Source records
- - -

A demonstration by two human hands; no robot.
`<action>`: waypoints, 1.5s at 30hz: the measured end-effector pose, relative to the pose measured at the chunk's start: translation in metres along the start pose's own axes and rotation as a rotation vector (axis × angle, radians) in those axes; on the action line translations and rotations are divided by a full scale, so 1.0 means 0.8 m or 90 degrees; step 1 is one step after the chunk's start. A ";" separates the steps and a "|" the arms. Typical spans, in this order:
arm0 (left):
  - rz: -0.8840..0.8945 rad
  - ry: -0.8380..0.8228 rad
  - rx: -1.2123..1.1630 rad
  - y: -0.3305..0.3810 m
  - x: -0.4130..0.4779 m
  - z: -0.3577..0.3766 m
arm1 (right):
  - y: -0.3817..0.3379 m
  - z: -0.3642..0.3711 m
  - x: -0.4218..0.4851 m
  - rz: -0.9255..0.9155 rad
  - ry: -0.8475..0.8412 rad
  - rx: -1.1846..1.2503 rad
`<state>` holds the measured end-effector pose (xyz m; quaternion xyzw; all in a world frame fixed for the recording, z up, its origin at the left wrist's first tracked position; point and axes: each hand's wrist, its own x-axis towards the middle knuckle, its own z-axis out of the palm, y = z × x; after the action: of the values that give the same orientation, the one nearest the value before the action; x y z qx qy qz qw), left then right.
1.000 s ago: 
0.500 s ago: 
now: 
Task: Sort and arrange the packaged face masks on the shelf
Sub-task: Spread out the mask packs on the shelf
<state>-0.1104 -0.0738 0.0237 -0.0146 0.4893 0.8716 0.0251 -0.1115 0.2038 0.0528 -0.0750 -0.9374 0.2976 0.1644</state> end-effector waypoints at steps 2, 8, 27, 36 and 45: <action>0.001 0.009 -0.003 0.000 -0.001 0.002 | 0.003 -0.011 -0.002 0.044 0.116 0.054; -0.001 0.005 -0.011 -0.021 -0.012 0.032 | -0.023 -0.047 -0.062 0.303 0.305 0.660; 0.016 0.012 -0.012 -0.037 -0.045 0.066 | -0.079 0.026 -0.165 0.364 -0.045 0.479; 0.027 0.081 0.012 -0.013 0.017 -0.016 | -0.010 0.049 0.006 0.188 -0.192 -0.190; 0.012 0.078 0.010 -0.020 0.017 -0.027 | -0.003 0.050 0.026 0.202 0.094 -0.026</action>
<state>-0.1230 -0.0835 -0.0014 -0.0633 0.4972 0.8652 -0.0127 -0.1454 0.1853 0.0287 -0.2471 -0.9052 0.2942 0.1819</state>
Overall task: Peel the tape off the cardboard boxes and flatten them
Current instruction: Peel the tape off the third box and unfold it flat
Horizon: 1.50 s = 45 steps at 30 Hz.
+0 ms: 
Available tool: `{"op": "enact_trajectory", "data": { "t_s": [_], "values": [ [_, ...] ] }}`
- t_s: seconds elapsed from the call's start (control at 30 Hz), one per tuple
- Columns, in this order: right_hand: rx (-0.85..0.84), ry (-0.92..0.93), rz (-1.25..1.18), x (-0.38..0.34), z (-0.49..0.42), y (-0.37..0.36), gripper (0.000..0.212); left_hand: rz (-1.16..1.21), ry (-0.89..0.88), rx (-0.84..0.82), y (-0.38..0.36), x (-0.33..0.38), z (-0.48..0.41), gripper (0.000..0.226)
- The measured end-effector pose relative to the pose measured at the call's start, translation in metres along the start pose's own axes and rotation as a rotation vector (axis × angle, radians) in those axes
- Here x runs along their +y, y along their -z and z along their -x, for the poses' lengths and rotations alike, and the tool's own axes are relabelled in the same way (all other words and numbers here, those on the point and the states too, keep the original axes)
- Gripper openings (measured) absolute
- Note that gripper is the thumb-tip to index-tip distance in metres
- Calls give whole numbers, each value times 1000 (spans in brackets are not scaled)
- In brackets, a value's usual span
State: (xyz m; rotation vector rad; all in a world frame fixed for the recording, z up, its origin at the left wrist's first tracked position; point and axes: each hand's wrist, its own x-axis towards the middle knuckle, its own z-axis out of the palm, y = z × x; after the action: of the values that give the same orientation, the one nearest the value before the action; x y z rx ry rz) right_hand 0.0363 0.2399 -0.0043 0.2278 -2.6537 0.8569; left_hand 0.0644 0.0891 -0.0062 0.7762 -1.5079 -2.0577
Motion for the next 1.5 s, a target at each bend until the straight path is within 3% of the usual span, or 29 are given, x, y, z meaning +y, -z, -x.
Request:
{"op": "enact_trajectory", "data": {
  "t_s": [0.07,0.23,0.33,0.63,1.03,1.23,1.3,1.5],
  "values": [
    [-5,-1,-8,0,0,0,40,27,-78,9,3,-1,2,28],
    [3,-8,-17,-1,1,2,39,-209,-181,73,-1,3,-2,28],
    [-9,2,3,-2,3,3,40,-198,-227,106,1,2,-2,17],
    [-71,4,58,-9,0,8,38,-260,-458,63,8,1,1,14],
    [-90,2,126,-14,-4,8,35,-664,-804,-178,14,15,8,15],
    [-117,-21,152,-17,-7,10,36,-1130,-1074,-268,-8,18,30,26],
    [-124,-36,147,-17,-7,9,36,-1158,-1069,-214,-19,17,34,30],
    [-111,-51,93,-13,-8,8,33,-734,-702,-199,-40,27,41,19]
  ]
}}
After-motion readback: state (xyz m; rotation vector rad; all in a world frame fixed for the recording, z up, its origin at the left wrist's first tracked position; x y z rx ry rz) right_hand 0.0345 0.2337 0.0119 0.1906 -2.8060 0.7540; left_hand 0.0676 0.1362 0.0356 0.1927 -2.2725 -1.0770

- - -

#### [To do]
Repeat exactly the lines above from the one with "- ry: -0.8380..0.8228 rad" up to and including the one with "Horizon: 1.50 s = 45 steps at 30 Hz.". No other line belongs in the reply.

#### [Answer below]
  - ry: -0.8380..0.8228 rad
  - rx: -1.2123..1.1630 rad
  - y: -0.3305..0.3810 m
  - x: -0.4130..0.4779 m
  - z: -0.3577..0.3766 m
arm1 (right):
  - y: -0.3817..0.3379 m
  - z: -0.3642..0.3711 m
  - x: -0.4218..0.4851 m
  - rz: -0.9255..0.9155 rad
  - ry: -0.8475..0.8412 rad
  - rx: -1.1846..1.2503 rad
`<state>` holds the measured end-effector pose (xyz m; quaternion xyzw; all in a world frame fixed for the recording, z up, its origin at the left wrist's first tracked position; point and axes: each hand's wrist, its own x-axis towards the middle knuckle, its own z-axis out of the palm, y = z × x; after the action: of the values that give the same orientation, the one nearest the value before the action; x y z qx qy qz qw), left then right.
1.000 s ago: 
0.500 s ago: 
now: 
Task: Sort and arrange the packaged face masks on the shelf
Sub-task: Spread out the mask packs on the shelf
<state>-0.1104 -0.0738 0.0237 -0.0146 0.4893 0.8716 0.0251 -0.1115 0.2038 0.0528 -0.0750 -0.9374 0.2976 0.1644</state> end-effector waypoints at steps 2, 8, 27, 36 and 45: <action>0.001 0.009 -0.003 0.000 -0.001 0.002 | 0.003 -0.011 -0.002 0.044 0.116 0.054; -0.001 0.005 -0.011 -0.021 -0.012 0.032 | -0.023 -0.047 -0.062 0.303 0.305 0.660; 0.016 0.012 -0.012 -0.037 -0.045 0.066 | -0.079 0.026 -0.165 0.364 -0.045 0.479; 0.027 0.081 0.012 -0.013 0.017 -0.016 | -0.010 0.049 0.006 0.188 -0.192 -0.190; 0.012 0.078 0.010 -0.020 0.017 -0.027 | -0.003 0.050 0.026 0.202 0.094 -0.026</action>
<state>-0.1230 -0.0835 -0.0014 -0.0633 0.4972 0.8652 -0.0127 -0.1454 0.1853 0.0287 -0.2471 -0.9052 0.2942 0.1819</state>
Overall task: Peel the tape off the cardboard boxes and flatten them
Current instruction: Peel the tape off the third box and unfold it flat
Horizon: 1.50 s = 45 steps at 30 Hz.

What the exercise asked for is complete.